Evidemment M. Kurth s'est trouvé dans l'obligation de s'expliquer sur les luttes politico-religieuses, parfois très acerbes, de ces vieux temps. Eh bien ! quand il parle du clergé, de ses rivalités avec les bourgeois, il dit la vérité, toute la vérité, le pour et le contre, sansdissimuler les côtés sombres et atténuer les torts éventuels du corps ecclésiastique, mais pas davantage, ceux des bourgeois. Bref, il se tient partout sur le terrain vrai de l'historien qui a devant lui tous les faits, et qui, dégagé des préoccupations du temps où vivaient ses héros, apprécie les uns et les autres, pénètre jusqu'aux raisons profondes de leurs conflits inévitables, exprime son avis motivé, parle le langage même du bon sens et de la raison, sans oublier de mettre constamment les éléments de sa conviction sous les yeux du lecteur. Que nous voilà loin de Ferdinand Hénaux «< ce Grignoux du XVIIe siècle égaré dans le XIX » pour qui, faire de l'histoire liégeoise, c'était fabriquer une machine de guerre perpétuellement dirigée contre les évêques et le clergé ! Que nous voilà loin aussi du bon chanoine Daris, lequel, à l'opposé de Hénaux, ne semblait pas concevoir que, dans les conflits d'ordre temporel entre le clergé et les laïques, le clergé pouvait parfois avoir tort!

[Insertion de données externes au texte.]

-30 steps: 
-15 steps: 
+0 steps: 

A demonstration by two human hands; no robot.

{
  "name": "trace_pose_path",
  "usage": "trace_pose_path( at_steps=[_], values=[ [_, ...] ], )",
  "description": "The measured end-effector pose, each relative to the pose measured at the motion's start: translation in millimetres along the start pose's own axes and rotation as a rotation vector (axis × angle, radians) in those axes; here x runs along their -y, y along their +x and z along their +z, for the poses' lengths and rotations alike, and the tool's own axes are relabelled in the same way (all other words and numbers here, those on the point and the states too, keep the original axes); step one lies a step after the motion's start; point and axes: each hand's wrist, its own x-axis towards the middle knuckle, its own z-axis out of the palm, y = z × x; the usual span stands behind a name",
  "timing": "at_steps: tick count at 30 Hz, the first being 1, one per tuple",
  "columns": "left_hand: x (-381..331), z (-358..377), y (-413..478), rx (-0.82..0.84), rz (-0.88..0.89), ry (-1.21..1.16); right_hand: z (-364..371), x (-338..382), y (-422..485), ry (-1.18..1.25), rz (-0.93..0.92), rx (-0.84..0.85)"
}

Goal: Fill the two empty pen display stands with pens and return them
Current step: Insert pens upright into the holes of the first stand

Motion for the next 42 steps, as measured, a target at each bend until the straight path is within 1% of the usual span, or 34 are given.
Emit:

« Daris, écrit M. Kurth, est un esprit prévenu incapable de voir clair quand les intérêts du clergé sont en cause. »

Ce jugement est sévère; peut-être certains le trouveront-ils trop sévère. M. Kurth dit les choses telles qu'elles sont, avec l'autorité qui lui appartient. Il ne ménage pas ses adversaires qui ne le sait? Et nous croyons qu'il a raison. Nous pensons qu'il serait difficile d'apporter plus d'objectivité, de justesse, dans l'examen de questions brûlantes, livrées encore fort souvent, à l'heure qu'il est, à toutes les passions furibondes de la polémique. Une chose est, par conséquent, bien certaine le règne de Hénaux et de Daris (du moins pour la partie de l'œuvre de ce dernier qui concerne la Cité de Liège) est fini, bien fini nul ne s'en plaindra.

Ce sens des réalités et de la relativité, cette pondération qui lui fait

saisir la vérité dans les luttes politico-religieuses des clercs et des bourgeois de Liège d'autrefois, M. Kurth les transporte dans l'appréciation des formes économiques, sociales, politiques, de ces temps. éloignés. Sa résurrection de la vie communale à Liège n'est point une apothéose, un plaidoyer. Point du tout. L'auteur a voulu simplement nous montrer ce que fut la vie communale à Liège, nous en expliquer les causes et le fonctionnement.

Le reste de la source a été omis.